Tech giants are expecting utmost protection and safety from the Personal Data Protection Bill

The governmental intervention in deciding the mode of data generation and protection, it seems, has created a disturbance in the Information Technology (IT) sector. There is a perception that the draft report adopted on 22 November by the Joint Committee (JPC) on the Personal Data Protection Bill, if it finally turns into an act, may lead the dominant tech firms and Internet service providers to approach the judiciary for grievance redressal.  The draft was not adopted unanimously as it induced seven members of the 31 member-strong committee to present the note of dissent. But the point remains that most members approved it.

The bone of contention is the social media. The committee has a proposal to designate social media platforms as 'publishers' and this does not go well with the high tech firms. Their objection is made on the ground that the protection and safety provided to them regarding the content generation by the Information Technology Act (2000) will be nullified if this proposal is accepted by the Parliament. There is no prize for guessing that the aggrieved parties include the firms which matter most— Facebook (now Meta), WhatsApp, Twitter, and YouTube.

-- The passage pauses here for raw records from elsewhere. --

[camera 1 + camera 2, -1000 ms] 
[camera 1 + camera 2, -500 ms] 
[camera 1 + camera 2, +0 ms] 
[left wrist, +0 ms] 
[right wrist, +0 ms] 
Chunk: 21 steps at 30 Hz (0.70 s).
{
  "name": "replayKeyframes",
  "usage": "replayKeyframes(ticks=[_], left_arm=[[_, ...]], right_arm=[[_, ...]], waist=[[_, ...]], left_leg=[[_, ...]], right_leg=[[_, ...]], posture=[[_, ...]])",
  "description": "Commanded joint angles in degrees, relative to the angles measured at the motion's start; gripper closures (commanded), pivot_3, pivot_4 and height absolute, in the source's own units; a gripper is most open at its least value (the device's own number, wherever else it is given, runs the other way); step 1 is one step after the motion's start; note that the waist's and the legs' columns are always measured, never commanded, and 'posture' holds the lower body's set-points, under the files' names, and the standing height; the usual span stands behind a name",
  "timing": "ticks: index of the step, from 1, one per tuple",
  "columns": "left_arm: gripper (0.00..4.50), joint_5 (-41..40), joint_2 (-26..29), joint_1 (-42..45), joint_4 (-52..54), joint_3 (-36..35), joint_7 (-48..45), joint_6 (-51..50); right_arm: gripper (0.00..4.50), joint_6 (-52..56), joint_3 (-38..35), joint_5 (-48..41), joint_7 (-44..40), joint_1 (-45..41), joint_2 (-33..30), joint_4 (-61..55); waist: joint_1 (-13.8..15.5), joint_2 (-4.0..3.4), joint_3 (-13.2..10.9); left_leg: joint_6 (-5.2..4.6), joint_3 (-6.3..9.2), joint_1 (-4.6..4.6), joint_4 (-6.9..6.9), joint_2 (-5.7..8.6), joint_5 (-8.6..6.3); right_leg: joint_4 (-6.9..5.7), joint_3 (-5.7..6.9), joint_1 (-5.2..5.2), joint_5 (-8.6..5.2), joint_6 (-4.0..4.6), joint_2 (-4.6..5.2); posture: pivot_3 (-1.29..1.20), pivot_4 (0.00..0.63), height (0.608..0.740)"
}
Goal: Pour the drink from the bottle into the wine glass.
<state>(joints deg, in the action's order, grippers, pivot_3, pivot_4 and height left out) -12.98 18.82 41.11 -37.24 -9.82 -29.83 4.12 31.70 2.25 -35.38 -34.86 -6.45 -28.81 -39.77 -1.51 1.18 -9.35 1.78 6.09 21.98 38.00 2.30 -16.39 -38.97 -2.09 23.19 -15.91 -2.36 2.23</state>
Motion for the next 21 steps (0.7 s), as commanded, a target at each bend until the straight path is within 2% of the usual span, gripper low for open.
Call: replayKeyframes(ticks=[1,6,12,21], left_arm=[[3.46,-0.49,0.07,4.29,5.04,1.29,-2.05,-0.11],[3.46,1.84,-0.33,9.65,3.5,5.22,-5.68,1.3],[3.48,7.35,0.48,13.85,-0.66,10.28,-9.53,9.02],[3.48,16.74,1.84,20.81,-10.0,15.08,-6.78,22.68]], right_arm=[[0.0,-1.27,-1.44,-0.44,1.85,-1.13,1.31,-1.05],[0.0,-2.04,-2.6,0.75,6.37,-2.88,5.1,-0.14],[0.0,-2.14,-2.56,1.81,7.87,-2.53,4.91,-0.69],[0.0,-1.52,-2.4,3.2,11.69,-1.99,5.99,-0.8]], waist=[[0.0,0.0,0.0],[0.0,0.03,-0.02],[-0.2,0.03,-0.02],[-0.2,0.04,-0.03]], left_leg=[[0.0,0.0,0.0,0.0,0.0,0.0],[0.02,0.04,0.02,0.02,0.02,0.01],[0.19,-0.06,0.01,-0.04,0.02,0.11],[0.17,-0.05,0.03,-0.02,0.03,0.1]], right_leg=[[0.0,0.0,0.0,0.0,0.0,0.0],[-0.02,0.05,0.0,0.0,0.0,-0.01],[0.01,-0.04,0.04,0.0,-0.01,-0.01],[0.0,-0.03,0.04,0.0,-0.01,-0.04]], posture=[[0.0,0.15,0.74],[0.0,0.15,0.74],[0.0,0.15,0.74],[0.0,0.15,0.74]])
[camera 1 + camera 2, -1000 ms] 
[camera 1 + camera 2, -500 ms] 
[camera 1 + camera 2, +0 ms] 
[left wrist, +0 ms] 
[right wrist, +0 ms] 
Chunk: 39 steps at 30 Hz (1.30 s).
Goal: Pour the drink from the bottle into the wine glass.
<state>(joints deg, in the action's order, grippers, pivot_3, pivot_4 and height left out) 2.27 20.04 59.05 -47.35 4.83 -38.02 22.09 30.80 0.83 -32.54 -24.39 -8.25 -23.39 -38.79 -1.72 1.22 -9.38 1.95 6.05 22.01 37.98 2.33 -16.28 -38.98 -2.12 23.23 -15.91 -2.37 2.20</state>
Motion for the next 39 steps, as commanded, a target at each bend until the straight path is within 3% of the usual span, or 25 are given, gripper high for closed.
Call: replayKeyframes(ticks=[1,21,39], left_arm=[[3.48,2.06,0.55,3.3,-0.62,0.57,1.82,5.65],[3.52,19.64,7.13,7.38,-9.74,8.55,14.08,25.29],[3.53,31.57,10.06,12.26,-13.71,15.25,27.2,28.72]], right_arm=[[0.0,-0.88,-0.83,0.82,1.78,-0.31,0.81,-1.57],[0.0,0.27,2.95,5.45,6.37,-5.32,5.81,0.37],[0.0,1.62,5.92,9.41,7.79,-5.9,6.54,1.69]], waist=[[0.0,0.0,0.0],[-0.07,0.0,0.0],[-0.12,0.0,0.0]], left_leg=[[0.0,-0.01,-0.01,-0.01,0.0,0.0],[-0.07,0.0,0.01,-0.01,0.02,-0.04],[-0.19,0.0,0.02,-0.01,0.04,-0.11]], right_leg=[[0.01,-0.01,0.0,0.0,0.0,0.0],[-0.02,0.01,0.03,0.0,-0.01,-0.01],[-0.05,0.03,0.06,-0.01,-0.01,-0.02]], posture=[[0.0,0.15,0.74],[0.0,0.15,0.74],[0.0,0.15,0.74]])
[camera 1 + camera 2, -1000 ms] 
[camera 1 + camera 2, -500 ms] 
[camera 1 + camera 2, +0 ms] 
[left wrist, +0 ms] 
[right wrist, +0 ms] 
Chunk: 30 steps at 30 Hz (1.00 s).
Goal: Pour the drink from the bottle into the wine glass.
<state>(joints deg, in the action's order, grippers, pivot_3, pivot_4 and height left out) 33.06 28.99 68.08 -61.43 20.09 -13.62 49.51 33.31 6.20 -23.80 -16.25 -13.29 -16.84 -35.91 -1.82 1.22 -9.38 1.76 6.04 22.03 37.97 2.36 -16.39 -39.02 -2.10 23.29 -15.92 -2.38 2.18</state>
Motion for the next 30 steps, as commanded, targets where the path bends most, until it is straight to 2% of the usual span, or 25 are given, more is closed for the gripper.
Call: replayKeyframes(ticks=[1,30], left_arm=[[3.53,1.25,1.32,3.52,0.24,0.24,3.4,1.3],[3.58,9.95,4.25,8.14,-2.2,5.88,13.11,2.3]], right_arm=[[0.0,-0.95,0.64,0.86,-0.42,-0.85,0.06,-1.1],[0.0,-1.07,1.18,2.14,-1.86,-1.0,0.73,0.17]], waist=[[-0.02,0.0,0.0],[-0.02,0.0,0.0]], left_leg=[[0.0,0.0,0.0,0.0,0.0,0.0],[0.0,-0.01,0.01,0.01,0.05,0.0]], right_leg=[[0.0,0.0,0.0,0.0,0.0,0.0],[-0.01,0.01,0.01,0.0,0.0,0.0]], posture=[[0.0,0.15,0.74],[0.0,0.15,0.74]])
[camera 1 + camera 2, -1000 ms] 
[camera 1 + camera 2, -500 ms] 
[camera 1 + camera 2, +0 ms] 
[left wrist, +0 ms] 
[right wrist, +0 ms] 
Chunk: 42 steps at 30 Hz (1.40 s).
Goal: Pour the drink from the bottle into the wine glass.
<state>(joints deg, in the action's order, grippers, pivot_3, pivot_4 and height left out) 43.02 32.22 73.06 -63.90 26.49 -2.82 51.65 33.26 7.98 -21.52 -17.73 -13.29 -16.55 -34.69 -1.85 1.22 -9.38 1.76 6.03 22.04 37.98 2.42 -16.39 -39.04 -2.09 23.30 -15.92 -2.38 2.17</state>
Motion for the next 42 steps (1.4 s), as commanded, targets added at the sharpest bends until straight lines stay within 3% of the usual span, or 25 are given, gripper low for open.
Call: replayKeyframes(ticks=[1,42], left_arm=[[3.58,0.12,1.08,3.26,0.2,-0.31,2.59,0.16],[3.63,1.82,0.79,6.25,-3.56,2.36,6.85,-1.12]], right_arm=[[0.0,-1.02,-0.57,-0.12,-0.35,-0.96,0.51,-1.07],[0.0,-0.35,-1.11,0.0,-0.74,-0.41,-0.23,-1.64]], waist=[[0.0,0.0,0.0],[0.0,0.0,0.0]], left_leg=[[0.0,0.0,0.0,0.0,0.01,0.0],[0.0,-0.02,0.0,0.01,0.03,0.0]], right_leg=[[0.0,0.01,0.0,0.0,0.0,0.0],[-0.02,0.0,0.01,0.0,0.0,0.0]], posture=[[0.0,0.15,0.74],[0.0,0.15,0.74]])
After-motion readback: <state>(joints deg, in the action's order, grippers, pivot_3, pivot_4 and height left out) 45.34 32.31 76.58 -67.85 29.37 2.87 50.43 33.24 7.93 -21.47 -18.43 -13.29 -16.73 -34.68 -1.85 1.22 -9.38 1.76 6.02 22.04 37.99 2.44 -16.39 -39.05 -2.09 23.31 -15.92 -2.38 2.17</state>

The main source of agitation is that such sweeping change is recommended by a committee on its own without taking into confidence the major stakeholders in the information technology domain. Apart from the aforementioned issue, there are several other issues as well. They are the inclusion of non-personal data in the privacy law, provisions for certifying hardware devices and the clause stipulating that sensitive personal data and critical personal data have to be stored locally. If this is not all, media reports also suggest that the JPC is determined to exert greater compliance of the companies also by way of reporting instances of data breach within seventy-two hours, mandatory disclosure of instances of transfer of information from principal data owner to someone else, and compulsory appointment of senior managers as data protection officers with the liability of lapses or violations of data laws.

The companies are no less agitated over another issue: that regarding certain functions like maintaining law and order the State has been relieved of the mandatory clause of disclosing third party sharing need to the data principal. This leads to the allegation of unequal treatment privileging the State not just by the corporate giants but also by the civil society organizations. On the whole, the way to legalize the Right to Privacy, a fundamental right since 2017, seems to be somewhat jerky.